The study team’s interpretation of the primary literature called for a systematic approach to palliative care^42,70 that recognized the urgent need for procedural guidelines,¹⁶ standards,^17,47 and clinical tools²⁵ as enabling factors toward improved change. Recommended tools for monitoring care included data gathering on consults,⁶² intervention use,²⁴ and comparative costs.¹³ For accountability, studies suggested weighing palliative care quality in decisions regarding hospital reimbursement⁵⁹ and even hospital accreditation.⁶⁶ Other tools for advancing the area included pediatric reported outcome assessments,⁷⁶ structured psychosocial assessments for all patients at critical time points,¹⁷ and community partnerships.⁴ The reality that sibling and grandparent perspectives were consistently absent in palliative care reveals the importance of inclusive strategies individualized to each family, as prematurely limiting focus to only include patients and parents risk excluding essential care and support relationships.

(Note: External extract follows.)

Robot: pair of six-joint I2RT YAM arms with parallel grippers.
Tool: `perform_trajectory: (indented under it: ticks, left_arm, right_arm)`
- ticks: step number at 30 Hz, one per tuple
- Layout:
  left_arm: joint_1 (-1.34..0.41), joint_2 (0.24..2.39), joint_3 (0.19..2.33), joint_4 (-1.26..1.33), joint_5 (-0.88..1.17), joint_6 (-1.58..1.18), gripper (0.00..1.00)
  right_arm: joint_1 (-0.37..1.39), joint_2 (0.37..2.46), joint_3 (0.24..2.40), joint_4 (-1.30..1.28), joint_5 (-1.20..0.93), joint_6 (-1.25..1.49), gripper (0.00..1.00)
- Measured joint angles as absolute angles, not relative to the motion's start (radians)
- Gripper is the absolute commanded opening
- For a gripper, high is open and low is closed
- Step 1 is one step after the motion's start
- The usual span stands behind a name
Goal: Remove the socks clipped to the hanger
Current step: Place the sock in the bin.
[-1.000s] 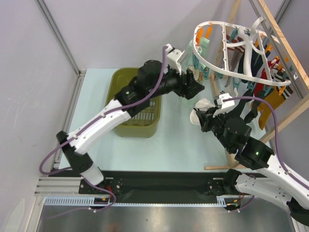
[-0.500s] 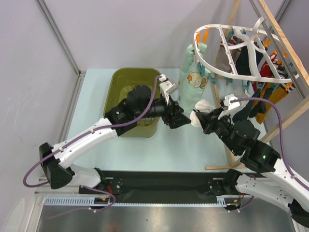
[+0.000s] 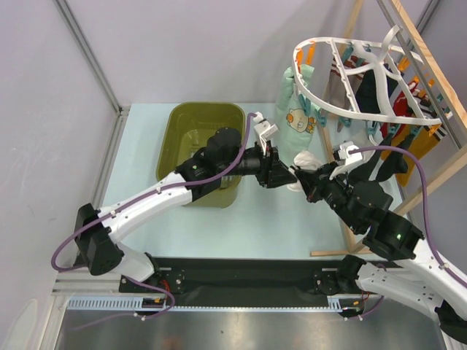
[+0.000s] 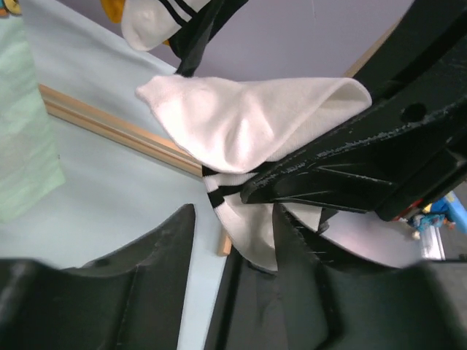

Authors, such as exampled in an art therapy paper, encouraged monitoring for processes (e.g., the extent to which the child felt psychologically safe while painting) rather than simply measuring end products (the number of painted papers).⁵⁰ ACP was encouraged to be considered not simply as a one-timepoint conversation but as a process of ongoing communication and trust.³⁴ Primary manuscripts revealed a ripple effect of process improvement in one care category creating positive waves in other care domains.

Conclusion

Navigating toward earlier and enhanced integration of palliative care in pediatric and adolescent cancer settings requires a standardized approach to psychosocial support informed by realistic evaluation of distance from here to there, cultural contexts, and the resources required to achieve optimal care. Youth with cancer and their families should be introduced to palliative care concepts, which are fundamentally important for making choices consistent with goals of care early in the disease process, regardless of disease status. They should receive access to longitudinal psychosocial support and developmentally appropriate end of life care in a standardized format with the flexibility of individualization, as supported by the data that formed the foundation of this integrative review.